* ACTION ITEM: Transcribe only part of the material below: the lines from the one containing "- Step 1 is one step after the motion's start" through the one containing "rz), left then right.", inclusive, exactly as written.

----- EXERCISE INPUTS -----

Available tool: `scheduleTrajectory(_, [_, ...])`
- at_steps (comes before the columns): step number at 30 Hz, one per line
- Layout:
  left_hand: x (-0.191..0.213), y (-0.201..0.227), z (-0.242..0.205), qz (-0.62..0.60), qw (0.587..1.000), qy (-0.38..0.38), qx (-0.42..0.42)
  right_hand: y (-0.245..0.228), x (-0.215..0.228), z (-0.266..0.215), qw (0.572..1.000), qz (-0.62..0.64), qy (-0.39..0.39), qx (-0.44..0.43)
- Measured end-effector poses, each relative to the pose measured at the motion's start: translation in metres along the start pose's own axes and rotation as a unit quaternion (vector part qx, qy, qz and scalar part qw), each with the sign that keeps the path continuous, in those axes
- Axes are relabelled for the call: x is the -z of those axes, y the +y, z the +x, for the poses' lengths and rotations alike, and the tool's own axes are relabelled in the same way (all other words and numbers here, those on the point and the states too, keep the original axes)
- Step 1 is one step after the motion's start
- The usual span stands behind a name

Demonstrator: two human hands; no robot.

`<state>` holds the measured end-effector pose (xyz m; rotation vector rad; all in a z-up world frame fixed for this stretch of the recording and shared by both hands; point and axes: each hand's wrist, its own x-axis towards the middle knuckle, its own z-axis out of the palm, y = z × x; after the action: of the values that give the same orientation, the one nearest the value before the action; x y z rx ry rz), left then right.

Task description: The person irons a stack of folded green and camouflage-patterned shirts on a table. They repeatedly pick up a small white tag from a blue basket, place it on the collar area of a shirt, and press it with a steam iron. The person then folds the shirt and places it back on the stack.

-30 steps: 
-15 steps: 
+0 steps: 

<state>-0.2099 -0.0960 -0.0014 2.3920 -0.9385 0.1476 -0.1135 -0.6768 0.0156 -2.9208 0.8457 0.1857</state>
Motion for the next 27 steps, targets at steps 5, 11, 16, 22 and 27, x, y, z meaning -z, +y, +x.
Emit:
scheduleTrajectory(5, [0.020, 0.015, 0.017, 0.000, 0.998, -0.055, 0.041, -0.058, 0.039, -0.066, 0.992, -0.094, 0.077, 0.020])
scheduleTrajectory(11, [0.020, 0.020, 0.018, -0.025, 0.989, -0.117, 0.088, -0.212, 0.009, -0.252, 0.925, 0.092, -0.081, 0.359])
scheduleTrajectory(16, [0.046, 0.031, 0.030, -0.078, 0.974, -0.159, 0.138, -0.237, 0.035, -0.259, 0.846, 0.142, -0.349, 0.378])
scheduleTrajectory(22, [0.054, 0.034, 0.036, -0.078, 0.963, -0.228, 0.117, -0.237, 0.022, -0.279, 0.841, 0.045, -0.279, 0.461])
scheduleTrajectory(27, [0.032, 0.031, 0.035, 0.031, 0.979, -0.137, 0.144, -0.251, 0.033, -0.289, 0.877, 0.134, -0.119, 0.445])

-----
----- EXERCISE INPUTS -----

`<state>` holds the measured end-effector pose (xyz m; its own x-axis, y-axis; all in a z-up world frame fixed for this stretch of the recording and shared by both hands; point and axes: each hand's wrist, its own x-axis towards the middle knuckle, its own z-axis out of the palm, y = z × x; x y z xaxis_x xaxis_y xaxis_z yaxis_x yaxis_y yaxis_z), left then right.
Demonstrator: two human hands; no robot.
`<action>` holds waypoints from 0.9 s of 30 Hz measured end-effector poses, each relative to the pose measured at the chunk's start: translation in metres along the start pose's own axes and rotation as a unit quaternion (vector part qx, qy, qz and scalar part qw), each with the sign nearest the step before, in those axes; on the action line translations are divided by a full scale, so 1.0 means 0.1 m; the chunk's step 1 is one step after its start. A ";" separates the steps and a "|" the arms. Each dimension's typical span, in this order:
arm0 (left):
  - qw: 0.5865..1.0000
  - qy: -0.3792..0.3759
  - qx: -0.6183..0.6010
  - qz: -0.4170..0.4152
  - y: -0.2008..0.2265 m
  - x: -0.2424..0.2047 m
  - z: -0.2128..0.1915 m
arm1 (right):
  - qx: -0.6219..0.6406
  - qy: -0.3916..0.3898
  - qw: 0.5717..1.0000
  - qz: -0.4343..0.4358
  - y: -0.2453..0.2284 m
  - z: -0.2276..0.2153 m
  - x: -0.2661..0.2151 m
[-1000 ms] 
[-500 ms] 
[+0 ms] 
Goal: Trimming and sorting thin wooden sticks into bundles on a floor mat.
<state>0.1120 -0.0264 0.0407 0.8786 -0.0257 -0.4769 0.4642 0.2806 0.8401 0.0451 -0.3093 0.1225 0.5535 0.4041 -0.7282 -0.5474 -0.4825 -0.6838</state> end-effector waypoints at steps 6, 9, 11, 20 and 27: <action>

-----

* TASK SOLUTION:
- Step 1 is one step after the motion's start
- The usual span stands behind a name

Demonstrator: two human hands; no robot.

`<state>` holds the measured end-effector pose (xyz m; rotation vector rad; all in a z-up world frame fixed for this stretch of the recording and shared by both hands; point and axes: each hand's wrist, its own x-axis towards the middle knuckle, its own z-axis out of the palm, y = z × x; after the action: of the values that give the same orientation, the one nearest the value before the action; x y z rx ry rz), left then right.

Nothing else is required to complete the output.